Assignment — Every line that contains the word "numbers" is to be copied from the listing.

Dataset content —
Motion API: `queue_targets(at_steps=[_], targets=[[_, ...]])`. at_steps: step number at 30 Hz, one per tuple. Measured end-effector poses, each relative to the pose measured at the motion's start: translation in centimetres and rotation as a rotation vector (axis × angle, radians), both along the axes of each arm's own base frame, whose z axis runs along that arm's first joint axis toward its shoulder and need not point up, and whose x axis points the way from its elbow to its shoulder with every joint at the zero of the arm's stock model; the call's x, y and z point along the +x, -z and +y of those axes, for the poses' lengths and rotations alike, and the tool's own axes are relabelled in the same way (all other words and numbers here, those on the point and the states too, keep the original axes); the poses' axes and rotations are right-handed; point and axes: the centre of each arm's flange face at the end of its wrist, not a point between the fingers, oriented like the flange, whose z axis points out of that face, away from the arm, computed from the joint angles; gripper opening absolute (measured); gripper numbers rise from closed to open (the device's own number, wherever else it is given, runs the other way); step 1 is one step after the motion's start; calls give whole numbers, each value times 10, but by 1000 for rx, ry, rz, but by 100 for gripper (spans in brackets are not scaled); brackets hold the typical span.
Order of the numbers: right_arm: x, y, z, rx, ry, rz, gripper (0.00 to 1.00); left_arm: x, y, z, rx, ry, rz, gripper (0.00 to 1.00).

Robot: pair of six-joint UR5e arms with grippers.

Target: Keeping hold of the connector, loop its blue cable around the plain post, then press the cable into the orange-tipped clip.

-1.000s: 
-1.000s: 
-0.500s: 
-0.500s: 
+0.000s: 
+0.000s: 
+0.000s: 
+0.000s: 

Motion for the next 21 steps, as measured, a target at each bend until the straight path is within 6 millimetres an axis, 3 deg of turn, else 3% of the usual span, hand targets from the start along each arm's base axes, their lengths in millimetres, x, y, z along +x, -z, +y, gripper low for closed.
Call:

Answer section —
Motion API: `queue_targets(at_steps=[_], targets=[[_, ...]])`. at_steps: step number at 30 Hz, one per tuple. Measured end-effector poses, each relative to the pose measured at the motion's start: translation in centimetres and rotation as a rotation vector (axis × angle, radians), both along the axes of each arm's own base frame, whose z axis runs along that arm's first joint axis toward its shoulder and need not point up, and whose x axis points the way from its elbow to its shoulder with every joint at the zero of the arm's stock model; the call's x, y and z point along the +x, -z and +y of those axes, for the poses' lengths and rotations alike, and the tool's own axes are relabelled in the same way (all other words and numbers here, those on the point and the states too, keep the original axes); the poses' axes and rotations are right-handed; point and axes: the centre of each arm's flange face at the end of its wrist, not a point between the fingers, oriented like the flange, whose z axis points out of that face, away from the arm, computed from the joint angles; gripper opening absolute (measured); gripper numbers rise from closed to open (the device's own number, wherever else it is given, runs the other way); step 1 is one step after the motion's start; calls give whole numbers, each value times 10, but by 1000 for rx, ry, rz, but by 100 for gripper (spans in brackets are not scaled); brackets hold the typical span.
Order of the numbers: right_arm: x, y, z, rx, ry, rz, gripper (0.00 to 1.00); left_arm: x, y, z, rx, ry, rz, gripper (0.00 to 1.00).

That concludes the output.